事務所通信2025年1月

事務所通信

2025年1月号『換価分割!』

遺産を分割する方法は、現物分割、共有分割、代償分割、換価分割の4つあります。

経験上、現物分割が圧倒的に多く、共有分割や代償分割はたまに見かけ、換価分割は珍しいという感じでしょうか。

そこで今回は、『換価分割!』について、取り上げます。

1.換価分割とは?

換価分割とは、相続財産を売却するなどして現金に換え、その現金を相続人同士で分割する方法です。

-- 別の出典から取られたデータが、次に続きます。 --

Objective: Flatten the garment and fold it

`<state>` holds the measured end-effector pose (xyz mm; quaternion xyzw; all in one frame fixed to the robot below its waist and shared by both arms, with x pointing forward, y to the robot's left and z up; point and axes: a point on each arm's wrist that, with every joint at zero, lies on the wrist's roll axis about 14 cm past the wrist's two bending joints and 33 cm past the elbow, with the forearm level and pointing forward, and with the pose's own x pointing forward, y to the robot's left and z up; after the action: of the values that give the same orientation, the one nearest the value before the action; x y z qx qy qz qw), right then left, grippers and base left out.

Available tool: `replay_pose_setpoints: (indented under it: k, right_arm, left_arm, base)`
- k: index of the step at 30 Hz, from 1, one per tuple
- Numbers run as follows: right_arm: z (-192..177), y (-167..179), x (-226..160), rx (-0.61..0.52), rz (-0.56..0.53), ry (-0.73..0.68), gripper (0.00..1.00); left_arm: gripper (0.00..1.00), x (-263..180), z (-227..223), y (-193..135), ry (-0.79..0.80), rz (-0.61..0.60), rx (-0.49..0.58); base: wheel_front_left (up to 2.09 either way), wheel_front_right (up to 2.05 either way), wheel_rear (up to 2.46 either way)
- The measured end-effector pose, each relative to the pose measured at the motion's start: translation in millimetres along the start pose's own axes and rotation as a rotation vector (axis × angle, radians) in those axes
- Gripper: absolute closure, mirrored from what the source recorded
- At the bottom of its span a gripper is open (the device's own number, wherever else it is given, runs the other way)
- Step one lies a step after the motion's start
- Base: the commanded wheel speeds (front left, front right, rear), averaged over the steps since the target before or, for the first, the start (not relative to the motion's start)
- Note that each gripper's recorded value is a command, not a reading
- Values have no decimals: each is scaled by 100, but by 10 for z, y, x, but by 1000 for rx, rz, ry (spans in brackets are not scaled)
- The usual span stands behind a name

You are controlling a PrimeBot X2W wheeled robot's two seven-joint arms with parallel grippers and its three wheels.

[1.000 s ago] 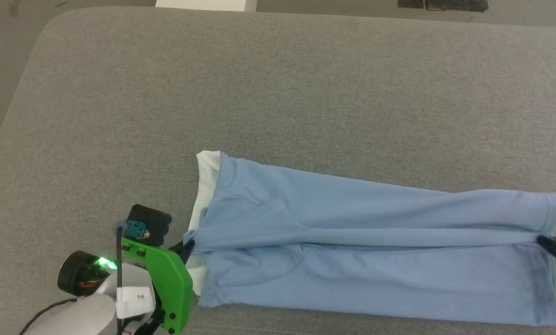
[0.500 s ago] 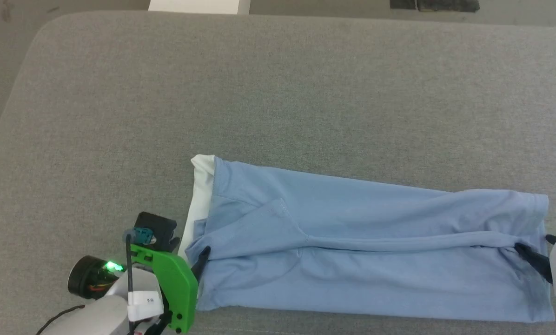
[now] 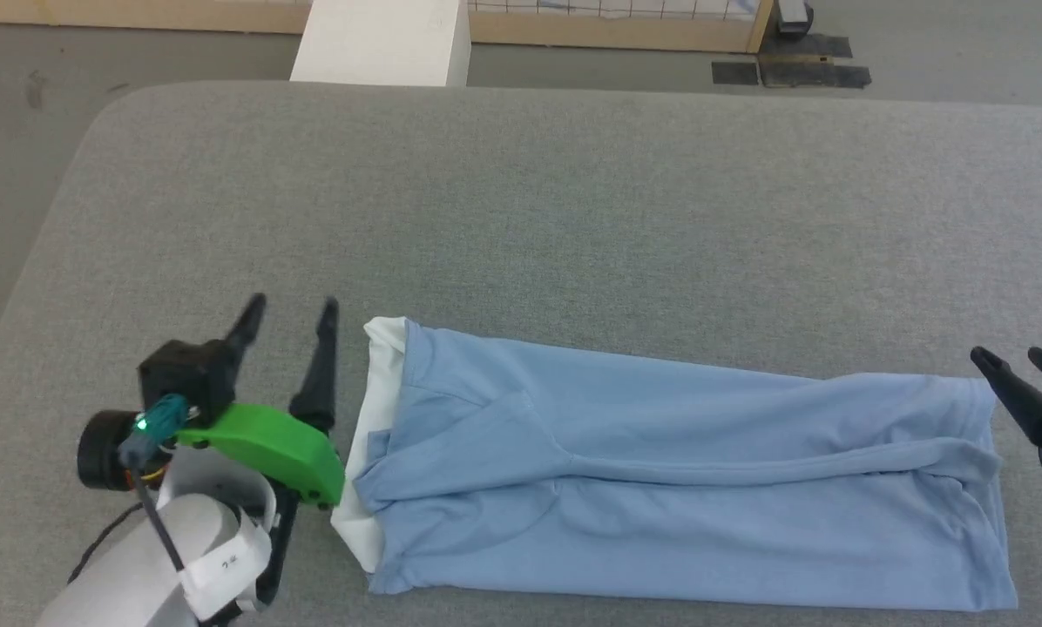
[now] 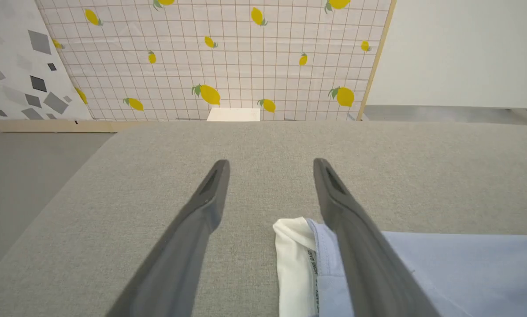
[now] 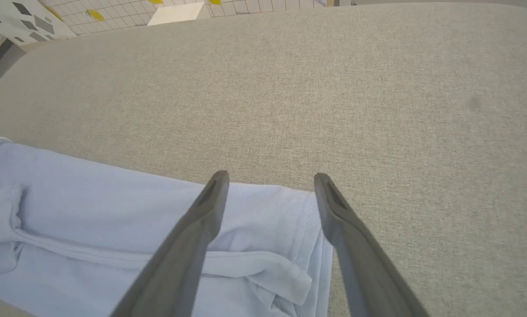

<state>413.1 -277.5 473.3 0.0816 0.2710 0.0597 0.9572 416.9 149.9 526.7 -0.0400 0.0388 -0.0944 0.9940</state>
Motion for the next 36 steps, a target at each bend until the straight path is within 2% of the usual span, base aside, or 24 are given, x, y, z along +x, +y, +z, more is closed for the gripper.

換価分割は、相続財産の多くが不動産・有価証券などで、相続人が相続財産の保有を必要としない場合に、一般的な遺産分割方法です。

2.換価分割のメリット

換価分割には、以下のようなメリットがあります。

相続人が多くても、公平に遺産分割がしやすい
延納や物納を使わずとも、相続税の納税資金を準備できる
代償分割と違って、自己資金を準備しなくてよい
不動産の実勢価格と比べて相続税評価額の方が低いことが多いため、相続税の節税ができることがある

3.換価分割のデメリット

一方、換価分割には、以下のようなデメリットがあります。

売却を急ぐと、希望額で売却できない可能性がある
譲渡所得税が発生する可能性がある
不動産産売買手数料・印紙代・測量費などが生じる

4.換価分割の手続き

換価分割の手続きは、以下のようになります。

換価分割する相続財産の相続税評価額を算出する

相続人全員で遺産分割協議を行い、遺産分割協議書を作成する
遺産分割協議で決めた共同登記か単独登記かに基づき、相続登記を行う
売却方針を協議する
売却先が見つかれば、売買契約書を締結し、売却代金を受領する
売却代金から各種費用を差し引いた金額を、遺産分割協議書に基づき分配する

5.換価分割の税務

相続税の計算の結果、課税されないこともありますが、換価分割の対象となる財産は、相続税の計算上、課税対象となります。

次に、換価分割の対象となる財産を売却した際には、売却代金から取得費や譲渡費用などを差し引いた『譲渡所得』が生じれば、譲渡所得税が課税されます。

この場合、取得費は相続税評価額ではなく、被相続人の取得費を引き継ぎますのでご留意ください。

なお、単独登記の場合、遺産分割協議書で詳細を記載しておけば、贈与税の問題は生じません。

6.最後に

代償分割だけでなく、換価分割もケースによっては有効だと思われますので、検討されてもよいかもしれませんね。